### TASK PROMPT
Below are lines of data, and only some are wanted. Please repeat exactly those from the line that has "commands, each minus" through the line that has "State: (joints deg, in".

### AVAILABLE DATA
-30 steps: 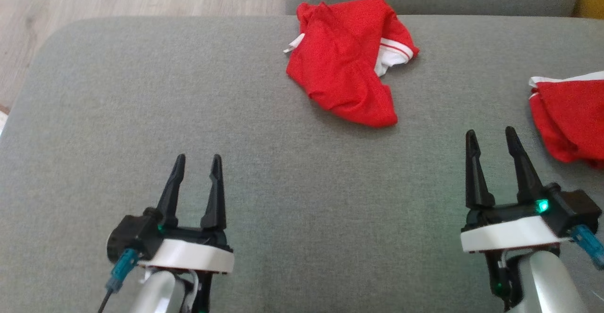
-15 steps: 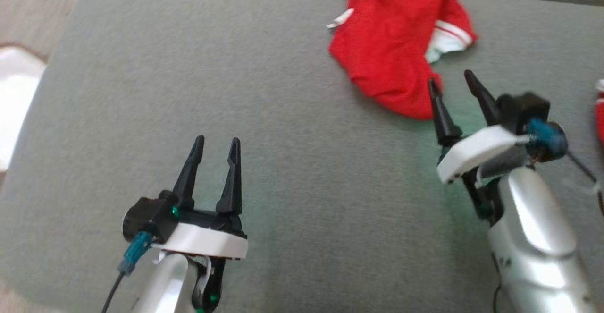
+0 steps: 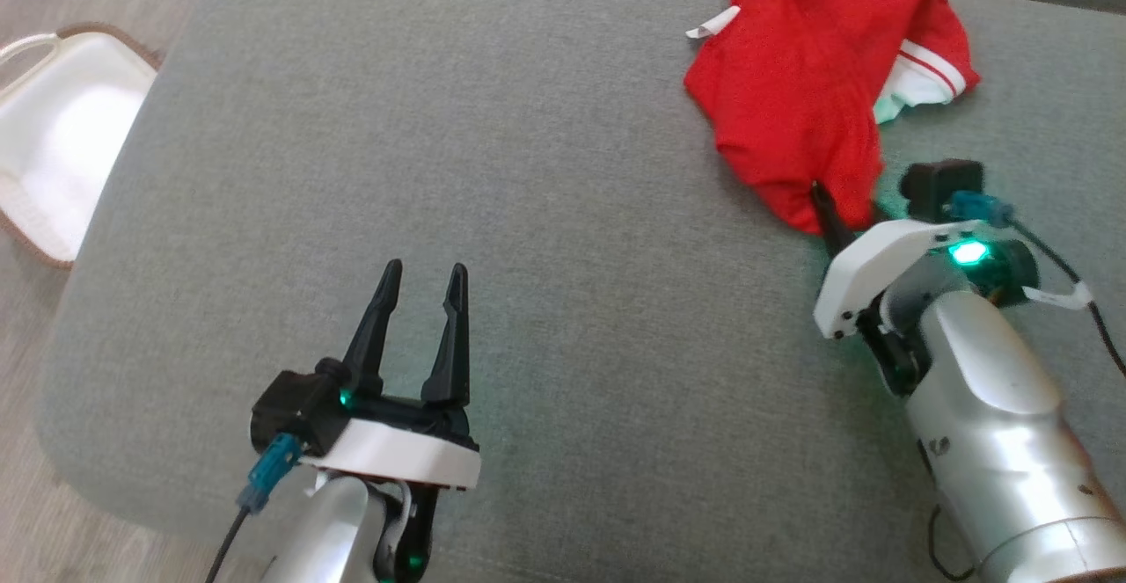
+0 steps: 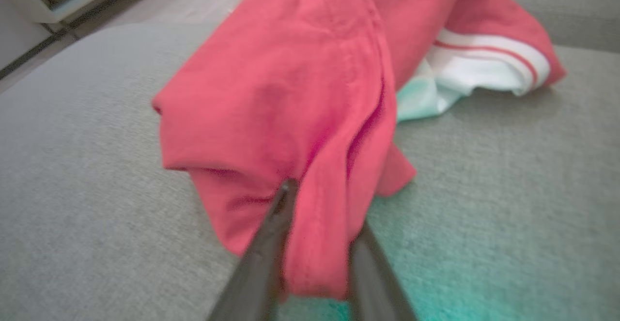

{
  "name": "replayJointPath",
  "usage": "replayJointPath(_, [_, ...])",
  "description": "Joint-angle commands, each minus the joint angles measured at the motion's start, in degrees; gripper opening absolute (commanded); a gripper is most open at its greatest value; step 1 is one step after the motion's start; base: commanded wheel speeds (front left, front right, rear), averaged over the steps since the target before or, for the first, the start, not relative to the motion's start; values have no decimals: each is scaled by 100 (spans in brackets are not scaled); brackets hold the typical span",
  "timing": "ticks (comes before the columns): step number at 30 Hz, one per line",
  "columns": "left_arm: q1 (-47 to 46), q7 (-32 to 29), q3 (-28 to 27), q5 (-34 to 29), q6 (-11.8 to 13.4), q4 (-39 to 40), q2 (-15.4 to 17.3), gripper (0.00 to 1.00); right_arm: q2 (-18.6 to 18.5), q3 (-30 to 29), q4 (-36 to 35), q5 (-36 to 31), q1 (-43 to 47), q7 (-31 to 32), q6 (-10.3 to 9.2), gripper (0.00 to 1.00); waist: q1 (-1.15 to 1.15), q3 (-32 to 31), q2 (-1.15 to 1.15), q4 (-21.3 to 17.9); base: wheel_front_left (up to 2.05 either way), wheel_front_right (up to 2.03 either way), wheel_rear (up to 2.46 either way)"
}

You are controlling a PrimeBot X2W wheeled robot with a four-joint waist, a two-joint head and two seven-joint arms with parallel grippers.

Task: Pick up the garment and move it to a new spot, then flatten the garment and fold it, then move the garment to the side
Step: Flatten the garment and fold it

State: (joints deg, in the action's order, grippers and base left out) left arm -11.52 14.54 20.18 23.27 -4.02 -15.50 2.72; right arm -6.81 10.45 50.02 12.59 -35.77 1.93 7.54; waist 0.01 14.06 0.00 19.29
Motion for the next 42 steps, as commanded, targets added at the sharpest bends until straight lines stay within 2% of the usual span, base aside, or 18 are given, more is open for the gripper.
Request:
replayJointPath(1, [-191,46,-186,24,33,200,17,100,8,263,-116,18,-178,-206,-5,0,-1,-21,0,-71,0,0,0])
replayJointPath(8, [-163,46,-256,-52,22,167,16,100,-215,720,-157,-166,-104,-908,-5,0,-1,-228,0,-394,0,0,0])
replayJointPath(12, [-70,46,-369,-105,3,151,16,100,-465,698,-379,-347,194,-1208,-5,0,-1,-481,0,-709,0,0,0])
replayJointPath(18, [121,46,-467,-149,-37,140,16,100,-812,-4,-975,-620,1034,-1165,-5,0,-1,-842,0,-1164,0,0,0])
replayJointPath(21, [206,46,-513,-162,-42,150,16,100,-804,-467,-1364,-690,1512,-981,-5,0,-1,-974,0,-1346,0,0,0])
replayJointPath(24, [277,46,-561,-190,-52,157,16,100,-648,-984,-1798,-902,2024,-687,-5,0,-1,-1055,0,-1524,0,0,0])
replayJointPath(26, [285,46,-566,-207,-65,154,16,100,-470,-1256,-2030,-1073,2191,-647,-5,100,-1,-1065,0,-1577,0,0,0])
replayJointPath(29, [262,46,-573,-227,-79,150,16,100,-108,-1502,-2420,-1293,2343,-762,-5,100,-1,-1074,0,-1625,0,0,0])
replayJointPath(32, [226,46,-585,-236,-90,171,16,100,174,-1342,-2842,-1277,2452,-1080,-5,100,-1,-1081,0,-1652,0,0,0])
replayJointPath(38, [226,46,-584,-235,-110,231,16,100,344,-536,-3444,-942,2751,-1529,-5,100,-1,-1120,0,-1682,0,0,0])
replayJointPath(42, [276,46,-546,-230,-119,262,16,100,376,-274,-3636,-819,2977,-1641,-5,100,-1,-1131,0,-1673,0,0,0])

### RESPONSE FOR THIS EXERCISE
  "description": "Joint-angle commands, each minus the joint angles measured at the motion's start, in degrees; gripper opening absolute (commanded); a gripper is most open at its greatest value; step 1 is one step after the motion's start; base: commanded wheel speeds (front left, front right, rear), averaged over the steps since the target before or, for the first, the start, not relative to the motion's start; values have no decimals: each is scaled by 100 (spans in brackets are not scaled); brackets hold the typical span",
  "timing": "ticks (comes before the columns): step number at 30 Hz, one per line",
  "columns": "left_arm: q1 (-47 to 46), q7 (-32 to 29), q3 (-28 to 27), q5 (-34 to 29), q6 (-11.8 to 13.4), q4 (-39 to 40), q2 (-15.4 to 17.3), gripper (0.00 to 1.00); right_arm: q2 (-18.6 to 18.5), q3 (-30 to 29), q4 (-36 to 35), q5 (-36 to 31), q1 (-43 to 47), q7 (-31 to 32), q6 (-10.3 to 9.2), gripper (0.00 to 1.00); waist: q1 (-1.15 to 1.15), q3 (-32 to 31), q2 (-1.15 to 1.15), q4 (-21.3 to 17.9); base: wheel_front_left (up to 2.05 either way), wheel_front_right (up to 2.03 either way), wheel_rear (up to 2.46 either way)"
}

You are controlling a PrimeBot X2W wheeled robot with a four-joint waist, a two-joint head and two seven-joint arms with parallel grippers.

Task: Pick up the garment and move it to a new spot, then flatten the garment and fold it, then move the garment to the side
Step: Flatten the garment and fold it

State: (joints deg, in the action's order, grippers and base left out) left arm -11.52 14.54 20.18 23.27 -4.02 -15.50 2.72; right arm -6.81 10.45 50.02 12.59 -35.77 1.93 7.54; waist 0.01 14.06 0.00 19.29

The answer given above is the complete response.